• _EXERCISE BRIEF_
Retype, without pictures, the line holding "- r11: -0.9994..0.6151" and each line below it through the final line.

____ INFORMATION SUPPLIED

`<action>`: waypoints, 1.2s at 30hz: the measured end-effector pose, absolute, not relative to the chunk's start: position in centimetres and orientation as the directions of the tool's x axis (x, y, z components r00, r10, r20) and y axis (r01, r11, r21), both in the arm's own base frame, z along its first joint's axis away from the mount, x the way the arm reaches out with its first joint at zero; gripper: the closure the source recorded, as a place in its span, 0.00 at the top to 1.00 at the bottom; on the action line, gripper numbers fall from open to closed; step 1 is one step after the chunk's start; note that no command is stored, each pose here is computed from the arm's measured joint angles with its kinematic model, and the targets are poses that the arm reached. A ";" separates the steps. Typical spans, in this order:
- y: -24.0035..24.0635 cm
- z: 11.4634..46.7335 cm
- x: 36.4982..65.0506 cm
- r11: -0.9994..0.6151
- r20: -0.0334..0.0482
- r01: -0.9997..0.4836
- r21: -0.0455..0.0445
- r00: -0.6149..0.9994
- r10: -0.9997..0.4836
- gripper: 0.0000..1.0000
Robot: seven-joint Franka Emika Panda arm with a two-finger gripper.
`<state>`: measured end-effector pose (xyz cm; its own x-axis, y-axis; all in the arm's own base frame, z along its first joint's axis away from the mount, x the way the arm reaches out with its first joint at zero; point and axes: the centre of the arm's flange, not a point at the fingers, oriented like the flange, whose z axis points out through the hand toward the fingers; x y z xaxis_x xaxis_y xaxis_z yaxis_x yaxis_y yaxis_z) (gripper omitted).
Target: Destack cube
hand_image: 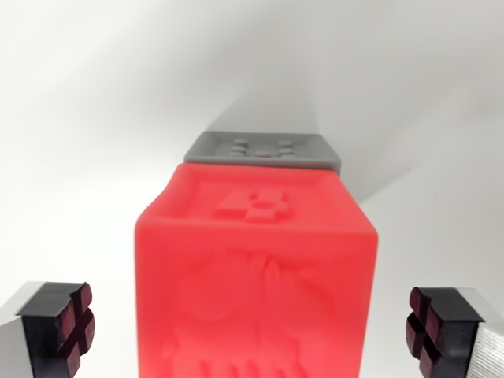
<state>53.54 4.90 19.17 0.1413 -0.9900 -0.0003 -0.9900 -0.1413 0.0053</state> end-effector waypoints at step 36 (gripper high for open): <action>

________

• _REPLY TO THE TASK_
- r11: -0.9994..0.6151
- r20: -0.0334..0.0482
- r01: -0.9997..0.4836
- r21: -0.0455..0.0445
- r00: -0.6149..0.9994
- r10: -0.9997..0.4836
- gripper: 0.0000..1.0000
Robot: seven-joint Franka Emika Panda arm with a two-finger gripper.
`<state>`: measured end-effector pose (xyz cm; its own x-axis, y-axis; all in the arm's own base frame, z along its first joint's axis away from the mount, x the way the arm reaches out with its first joint at zero; point and axes: the centre of the arm's flange, not a point at the fingers, oriented like the flange, whose z axis points out through the hand toward the fingers; x y z xaxis_x xaxis_y xaxis_z yaxis_x yaxis_y yaxis_z) (gripper omitted).
Target: Destack cube
hand_image: 
<state>53.54 4.90 19.17 0.1413 -0.9900 -0.0003 -0.9900 -0.1413 0.0053</state> end-effector waypoints at step 36 (gripper high for open): <action>

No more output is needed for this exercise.